- **REQUIRED WORK**
Copy out every line of the listing in which "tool" appears.
• • • • •
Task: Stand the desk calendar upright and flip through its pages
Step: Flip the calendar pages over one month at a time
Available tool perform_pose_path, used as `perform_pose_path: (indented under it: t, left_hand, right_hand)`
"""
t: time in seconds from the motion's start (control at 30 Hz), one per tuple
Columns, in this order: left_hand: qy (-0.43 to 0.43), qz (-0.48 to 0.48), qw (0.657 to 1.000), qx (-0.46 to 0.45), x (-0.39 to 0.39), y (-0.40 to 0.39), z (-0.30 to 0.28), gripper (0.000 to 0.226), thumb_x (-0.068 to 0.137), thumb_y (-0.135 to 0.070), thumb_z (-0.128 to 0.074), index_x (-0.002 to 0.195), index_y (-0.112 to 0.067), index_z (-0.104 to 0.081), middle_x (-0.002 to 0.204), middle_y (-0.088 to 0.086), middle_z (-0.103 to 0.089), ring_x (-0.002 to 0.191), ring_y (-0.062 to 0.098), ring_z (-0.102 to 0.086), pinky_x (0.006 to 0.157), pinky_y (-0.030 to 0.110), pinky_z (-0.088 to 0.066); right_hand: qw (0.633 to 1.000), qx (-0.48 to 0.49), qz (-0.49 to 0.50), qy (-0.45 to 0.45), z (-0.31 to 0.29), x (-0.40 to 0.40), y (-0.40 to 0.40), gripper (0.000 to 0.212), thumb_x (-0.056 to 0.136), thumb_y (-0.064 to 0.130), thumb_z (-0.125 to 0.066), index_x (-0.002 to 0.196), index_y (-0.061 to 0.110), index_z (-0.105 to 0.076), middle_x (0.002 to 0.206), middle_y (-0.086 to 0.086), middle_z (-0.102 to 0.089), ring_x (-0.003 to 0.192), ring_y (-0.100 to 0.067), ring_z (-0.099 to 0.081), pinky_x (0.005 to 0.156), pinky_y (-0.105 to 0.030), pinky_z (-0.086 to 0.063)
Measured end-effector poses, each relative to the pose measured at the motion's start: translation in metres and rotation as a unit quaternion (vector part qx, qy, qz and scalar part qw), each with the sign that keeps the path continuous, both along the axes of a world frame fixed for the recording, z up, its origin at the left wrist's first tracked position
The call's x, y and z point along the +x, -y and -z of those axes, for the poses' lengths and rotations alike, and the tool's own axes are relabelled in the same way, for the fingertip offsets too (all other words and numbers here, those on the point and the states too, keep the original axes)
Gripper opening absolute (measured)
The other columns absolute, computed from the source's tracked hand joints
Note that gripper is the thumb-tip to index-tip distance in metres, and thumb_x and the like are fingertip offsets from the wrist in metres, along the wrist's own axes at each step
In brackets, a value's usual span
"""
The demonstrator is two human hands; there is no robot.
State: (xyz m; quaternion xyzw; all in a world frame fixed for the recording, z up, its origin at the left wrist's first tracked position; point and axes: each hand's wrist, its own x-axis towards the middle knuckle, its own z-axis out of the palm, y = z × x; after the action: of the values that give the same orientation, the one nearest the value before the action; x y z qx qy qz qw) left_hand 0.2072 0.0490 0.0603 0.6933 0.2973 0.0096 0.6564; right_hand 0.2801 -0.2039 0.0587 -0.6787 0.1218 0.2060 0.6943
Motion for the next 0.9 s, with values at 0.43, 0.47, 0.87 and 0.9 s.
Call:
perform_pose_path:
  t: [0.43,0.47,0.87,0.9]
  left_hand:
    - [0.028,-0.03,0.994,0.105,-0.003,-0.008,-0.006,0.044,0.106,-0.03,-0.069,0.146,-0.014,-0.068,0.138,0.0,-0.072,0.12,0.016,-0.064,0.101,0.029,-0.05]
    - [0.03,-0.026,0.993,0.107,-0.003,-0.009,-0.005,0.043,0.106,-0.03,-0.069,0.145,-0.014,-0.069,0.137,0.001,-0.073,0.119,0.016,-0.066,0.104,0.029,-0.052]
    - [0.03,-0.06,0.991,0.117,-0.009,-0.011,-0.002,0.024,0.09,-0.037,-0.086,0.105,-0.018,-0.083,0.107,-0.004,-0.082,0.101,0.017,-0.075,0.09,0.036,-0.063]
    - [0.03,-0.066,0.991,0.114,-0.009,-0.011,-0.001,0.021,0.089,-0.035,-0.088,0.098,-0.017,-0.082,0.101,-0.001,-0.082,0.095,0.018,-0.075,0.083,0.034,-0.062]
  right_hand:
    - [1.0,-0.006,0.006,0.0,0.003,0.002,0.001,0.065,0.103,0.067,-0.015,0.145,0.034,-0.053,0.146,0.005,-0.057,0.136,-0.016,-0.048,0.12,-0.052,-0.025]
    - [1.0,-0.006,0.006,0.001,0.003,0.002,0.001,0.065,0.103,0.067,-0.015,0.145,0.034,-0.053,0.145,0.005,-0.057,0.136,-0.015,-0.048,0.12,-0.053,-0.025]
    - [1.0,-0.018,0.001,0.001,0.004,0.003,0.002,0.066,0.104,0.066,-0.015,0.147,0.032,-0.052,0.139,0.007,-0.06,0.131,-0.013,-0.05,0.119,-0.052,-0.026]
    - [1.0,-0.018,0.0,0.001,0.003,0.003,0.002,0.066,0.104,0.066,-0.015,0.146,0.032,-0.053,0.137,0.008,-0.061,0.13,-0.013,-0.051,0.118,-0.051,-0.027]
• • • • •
- **EXPECTED ANSWER**
Available tool perform_pose_path, used as `perform_pose_path: (indented under it: t, left_hand, right_hand)`
The call's x, y and z point along the +x, -y and -z of those axes, for the poses' lengths and rotations alike, and the tool's own axes are relabelled in the same way, for the fingertip offsets too (all other words and numbers here, those on the point and the states too, keep the original axes)

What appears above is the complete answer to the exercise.